Dalam sistem ini, tujuan utama adalah mencapai kekuasaan dan keuntungan ekonomi, tanpa memperdulikan etika dan moral. Oleh karena itu, state capture menjadi fenomena yang sulit dihindari, dan dunia menjadi panggung bagi para penguasa dan pengusaha untuk mencapai tujuan mereka dengan cara apa pun.
Jadi, jika kita berharap sistem kapitalisme-sekuler saat ini dapat menuntaskan state capture, itu ibarat 'jauh panggang dari api'. Sebab, tindakan korupsi dan kolusi seringkali merupakan hasil dari kurangnya idealisme hidup yang benar. Hal ini disebabkan oleh pendidikan individu yang tidak terdidik dengan nilai-nilai integritas. Pendidikan hanya di pandang sebagai formalitas untuk mendapatkan gelar atau nilai akademis saja.

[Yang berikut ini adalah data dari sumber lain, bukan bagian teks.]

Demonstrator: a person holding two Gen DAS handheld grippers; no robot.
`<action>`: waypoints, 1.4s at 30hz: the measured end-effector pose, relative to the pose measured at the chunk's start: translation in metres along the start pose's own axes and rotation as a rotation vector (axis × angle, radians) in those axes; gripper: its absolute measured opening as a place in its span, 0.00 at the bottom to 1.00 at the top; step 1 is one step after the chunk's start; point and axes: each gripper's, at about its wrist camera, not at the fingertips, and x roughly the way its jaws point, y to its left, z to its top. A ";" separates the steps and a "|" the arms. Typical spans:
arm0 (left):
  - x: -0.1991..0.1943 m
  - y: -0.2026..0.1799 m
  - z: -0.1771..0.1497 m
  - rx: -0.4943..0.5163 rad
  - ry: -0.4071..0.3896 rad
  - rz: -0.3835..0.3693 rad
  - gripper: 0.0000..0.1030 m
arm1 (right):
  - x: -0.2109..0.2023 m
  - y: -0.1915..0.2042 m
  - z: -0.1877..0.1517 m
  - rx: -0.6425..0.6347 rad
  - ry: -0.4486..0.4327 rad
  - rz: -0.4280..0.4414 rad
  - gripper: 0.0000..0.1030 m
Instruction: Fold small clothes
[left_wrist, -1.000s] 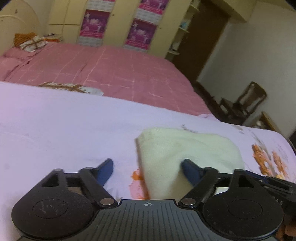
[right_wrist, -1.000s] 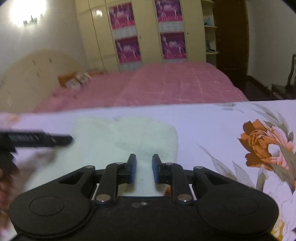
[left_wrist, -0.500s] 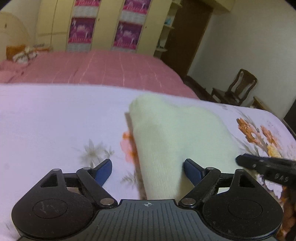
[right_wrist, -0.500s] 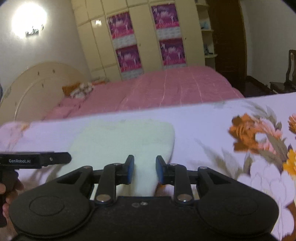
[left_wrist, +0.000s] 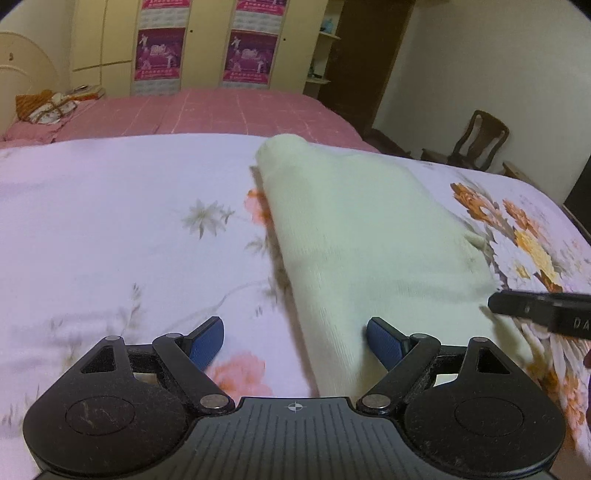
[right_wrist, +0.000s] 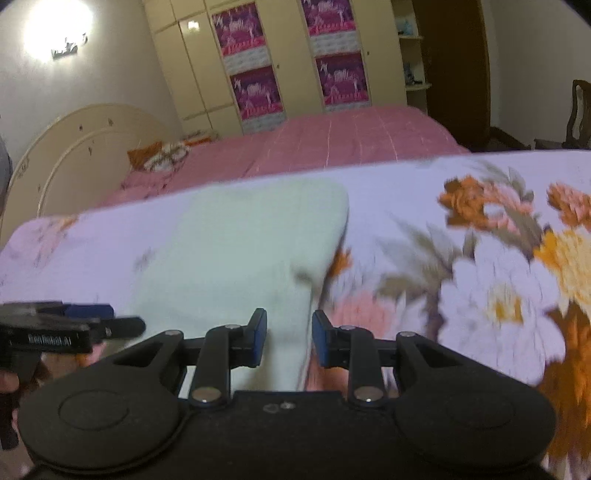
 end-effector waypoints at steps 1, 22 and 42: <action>-0.003 -0.001 -0.004 0.001 0.002 0.000 0.82 | -0.003 0.000 -0.004 0.006 0.007 0.002 0.27; -0.048 0.007 -0.009 -0.049 -0.045 -0.070 0.82 | -0.045 -0.007 -0.031 0.120 -0.002 0.072 0.46; 0.057 0.051 0.037 -0.327 0.081 -0.345 0.70 | 0.069 -0.081 0.019 0.448 0.034 0.338 0.60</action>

Belum lagi dalam sistem kapitalis sekuler, pejabat yang terpilih karena hasil nepotisme atau dengan proses yang tidak benar maka akan menghasilkan pejabat yang juga mencari keuntungan dari jabatannya, bukan lagi menjalankan tugasnya.

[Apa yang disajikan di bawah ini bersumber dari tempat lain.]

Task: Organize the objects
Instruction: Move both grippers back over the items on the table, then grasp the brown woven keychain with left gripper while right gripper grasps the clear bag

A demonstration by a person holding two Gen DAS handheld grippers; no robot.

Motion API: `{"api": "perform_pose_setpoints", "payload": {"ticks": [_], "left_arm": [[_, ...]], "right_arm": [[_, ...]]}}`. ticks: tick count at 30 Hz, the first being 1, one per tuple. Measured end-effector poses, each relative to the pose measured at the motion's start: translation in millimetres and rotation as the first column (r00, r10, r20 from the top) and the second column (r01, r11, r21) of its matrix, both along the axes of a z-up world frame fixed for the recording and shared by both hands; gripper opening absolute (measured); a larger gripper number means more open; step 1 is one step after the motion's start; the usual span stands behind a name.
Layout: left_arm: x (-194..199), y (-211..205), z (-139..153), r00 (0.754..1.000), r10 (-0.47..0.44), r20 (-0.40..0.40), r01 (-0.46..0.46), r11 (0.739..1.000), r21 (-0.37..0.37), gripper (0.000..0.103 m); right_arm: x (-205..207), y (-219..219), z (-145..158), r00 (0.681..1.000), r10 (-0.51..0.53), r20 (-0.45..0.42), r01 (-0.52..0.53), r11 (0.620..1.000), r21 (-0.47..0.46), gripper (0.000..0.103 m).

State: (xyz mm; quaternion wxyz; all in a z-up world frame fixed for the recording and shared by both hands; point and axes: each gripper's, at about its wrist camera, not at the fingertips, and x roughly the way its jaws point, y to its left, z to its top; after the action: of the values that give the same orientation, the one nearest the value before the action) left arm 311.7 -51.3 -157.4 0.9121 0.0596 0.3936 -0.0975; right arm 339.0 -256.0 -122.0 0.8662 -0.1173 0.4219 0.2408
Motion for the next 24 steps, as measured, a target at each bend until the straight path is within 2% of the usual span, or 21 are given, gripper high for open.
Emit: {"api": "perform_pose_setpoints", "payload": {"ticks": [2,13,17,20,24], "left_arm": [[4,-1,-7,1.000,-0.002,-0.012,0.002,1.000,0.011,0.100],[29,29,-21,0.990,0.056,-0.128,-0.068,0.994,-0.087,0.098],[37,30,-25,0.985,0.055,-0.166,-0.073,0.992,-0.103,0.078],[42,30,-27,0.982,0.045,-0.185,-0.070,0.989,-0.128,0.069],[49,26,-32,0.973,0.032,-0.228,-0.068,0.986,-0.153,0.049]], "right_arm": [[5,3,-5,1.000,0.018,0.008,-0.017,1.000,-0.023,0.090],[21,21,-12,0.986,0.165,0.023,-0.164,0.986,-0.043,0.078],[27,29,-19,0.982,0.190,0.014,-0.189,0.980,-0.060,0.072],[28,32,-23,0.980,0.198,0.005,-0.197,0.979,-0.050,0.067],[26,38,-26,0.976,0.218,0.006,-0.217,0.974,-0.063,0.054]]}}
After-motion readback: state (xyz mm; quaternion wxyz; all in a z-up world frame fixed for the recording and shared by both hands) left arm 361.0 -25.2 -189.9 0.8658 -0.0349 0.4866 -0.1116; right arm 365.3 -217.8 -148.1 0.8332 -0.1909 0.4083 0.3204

Penegakan hukum di negeri ini juga dinilai lemah, karena sering kali hukuman bagi pelaku korupsi dan kolusi diperingan, bahkan kondisi penjara yang nyaman tidak membuat mereka jera untuk melakukan kejahatan serupa. Oleh karena itu, kita perlu membangun sistem yang berbasis pada nilai-nilai integritas dan menanamkan idealisme hidup yang benar dalam diri setiap individu. Salah satu cara untuk mencapai hal ini adalah dengan menerapkan prinsip-prinsip akidah Islam ,baik dalam level individu bahkan sampai negara.
Dengan menerapkan prinsip-prinsip akidah Islam maka mendorong setiap individu dalam ketaatan terhadap hukum syara karena sadar setiap tindakannya akan diminta pertanggungjawaban baik didunia maupun diakhirat. Hal ini melahirkan seorang pejabat yang amanah.
Dan asas Islam jika dijadikan landasan kehidupan maka membentuk lingkungan masyarakat yang mengontrol pejabat jika terjadi penyalahgunaan wewenang, karena dalam Islam tindakan korupsi kolusi dan suap menyuap termasuk dosa besar, dan termasuk kepada perbuatan pengkhianatan. Bahkan Rasulullah mengancamnya sebagaimana sabdanya:
"Allah melaknat pemberi suap, penerima suap, dan perantara antara keduanya" (HR. Ahmad).
Dan negara yang menerapkan Islam secara kaffah maka akan diterapkan Sanksi yang adil dan transparan maka pelaku kejahatan akan mendapatkan hukuman yang setimpal sehingga menimbulkan efek jera bahkan menjadi pencegah bagi yang lain untuk melakukan tindakan korupsi dan kolusi. Dengan begitu, kasus korupsi di negeri ini bisa ditekan seminimal mungkin karena aspek-aspek yang menyebabkan korupsi, seperti pendidikan individu dan lemahnya penegakan hukum, nepotisme, dan kurangnya integritas, dapat diatasi dengan efektif melalui reformasi sistem yang komprehensif dan penegakan hukum yang tegas, yaitu dengan menerapkan syariat Islam secara kaffah.
Dengan penerapan syariat Islam yang komprehensif dan konsisten dalam sistem pemerintahan dan kehidupan masyarakat, tidak akan ada ruang bagi praktik state capture, korupsi, dan penyalahgunaan dana atau pembiayaan negara, sehingga dana dan pembiayaan yang seharusnya digunakan untuk kemakmuran dan kesejahteraan rakyat tidak akan bocor atau diselewengkan, dan ini akan menciptakan kemaslahatan yang besar bagi rakyat, seperti meningkatnya kualitas hidup, terpenuhinya kebutuhan dasar, dan terjaminnya keadilan dan kesejahteraan seluruh lapisan masyarakat.